Good news, my OS feels it’s the PT inflicted trauma causing effusion under the patella, which is causing this slipping and clicking, and that when the swelling goes down this circus will stop. I haven’t been that nervous since the morning we drove to have this surgery done! He was super supportive - apparently this wasn’t the first time a PT has done something totally idiotic and wrong to one of his patients...
He also told me that due to my muscularity, athleticism, and size, he made it a tighter installation to ensure it would be solid and strong... that otherwise it might have felt weak or had a feeling of giving out when walking. 120 just might take a year. So, apparently part of this feeling I have that I’m trying to push against a brick wall makes sense, nice to know 6 months later...

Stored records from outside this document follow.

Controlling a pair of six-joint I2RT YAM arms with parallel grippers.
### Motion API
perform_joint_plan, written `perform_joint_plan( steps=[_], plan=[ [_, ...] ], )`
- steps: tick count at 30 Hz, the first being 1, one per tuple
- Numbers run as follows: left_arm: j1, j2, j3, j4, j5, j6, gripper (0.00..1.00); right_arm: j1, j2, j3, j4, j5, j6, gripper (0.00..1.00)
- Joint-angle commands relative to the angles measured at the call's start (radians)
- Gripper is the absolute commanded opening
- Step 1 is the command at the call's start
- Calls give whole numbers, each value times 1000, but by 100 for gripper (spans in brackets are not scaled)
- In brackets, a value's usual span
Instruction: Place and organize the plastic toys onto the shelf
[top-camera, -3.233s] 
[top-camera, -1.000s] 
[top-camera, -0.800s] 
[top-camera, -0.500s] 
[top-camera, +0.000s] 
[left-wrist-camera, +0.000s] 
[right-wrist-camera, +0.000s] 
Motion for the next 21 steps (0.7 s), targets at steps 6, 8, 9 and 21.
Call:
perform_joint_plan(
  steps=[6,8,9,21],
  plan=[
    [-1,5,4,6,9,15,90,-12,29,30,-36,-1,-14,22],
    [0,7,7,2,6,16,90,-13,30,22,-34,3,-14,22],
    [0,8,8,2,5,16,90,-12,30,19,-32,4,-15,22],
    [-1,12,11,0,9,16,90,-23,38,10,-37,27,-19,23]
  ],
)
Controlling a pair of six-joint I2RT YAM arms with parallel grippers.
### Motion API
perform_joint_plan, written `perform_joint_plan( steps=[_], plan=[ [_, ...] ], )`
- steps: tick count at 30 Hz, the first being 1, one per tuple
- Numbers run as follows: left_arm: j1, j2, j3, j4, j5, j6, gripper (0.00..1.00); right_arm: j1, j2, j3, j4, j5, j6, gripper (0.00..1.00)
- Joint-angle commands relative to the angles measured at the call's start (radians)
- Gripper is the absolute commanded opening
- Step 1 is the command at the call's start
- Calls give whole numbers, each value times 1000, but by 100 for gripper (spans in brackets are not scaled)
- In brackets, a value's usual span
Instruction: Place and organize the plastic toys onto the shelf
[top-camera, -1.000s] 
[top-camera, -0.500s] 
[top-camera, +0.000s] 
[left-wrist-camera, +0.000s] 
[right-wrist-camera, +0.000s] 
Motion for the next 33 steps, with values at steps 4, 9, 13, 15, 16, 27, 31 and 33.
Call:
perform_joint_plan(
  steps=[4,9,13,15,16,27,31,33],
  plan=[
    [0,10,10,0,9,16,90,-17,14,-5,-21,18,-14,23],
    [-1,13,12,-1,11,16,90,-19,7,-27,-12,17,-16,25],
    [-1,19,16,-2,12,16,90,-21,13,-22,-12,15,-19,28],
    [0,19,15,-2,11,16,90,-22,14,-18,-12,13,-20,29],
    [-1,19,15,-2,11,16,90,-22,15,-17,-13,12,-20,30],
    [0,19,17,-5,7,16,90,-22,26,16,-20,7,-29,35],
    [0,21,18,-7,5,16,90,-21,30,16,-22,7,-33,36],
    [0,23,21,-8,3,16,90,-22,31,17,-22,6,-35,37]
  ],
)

I’m still a bit unnerved that my patella catches upon lifting my leg. This doesn’t seem normal to me. I took my kinesiotape off to redo it and moved about a bit - sure enough it happened again. With tape - gone. Far less clicking too.
*Interesting side note - the tape is making my tkr leg warmer. I was concerned but found this:
https://www.ncbi.nlm.nih.gov/m/pubmed/27688220/
I want to believe I’m ok, though I still have some semblance of doubt... so I’ll finish this course of prednisone and do MY OWN therapy and cross my fingers. I will also incorporate some patellar modalities I’ve found online. Thankfully the pain part has passed, it’s jut the clicking (and concern for wearing parts out prematurely) and the catching (and horrid memories of excruciating pain when this happened when I had my injured bio knee prior to first meniscectomy - my patella dislocated 5 times and was put back in place by a team doctor manually - I’d say this was indescribable pain, but all of us here have TKRs, which cancels that argument).
Thanks so much to everyone who’s responded. I’m so emotionally exhausted by all of this, don’t quite know what I’d do without this additional support.
Interested in the thoughts of the group. Part of me still feels like something is wrong. I’m going to try, but blind faith isn’t my strong suit.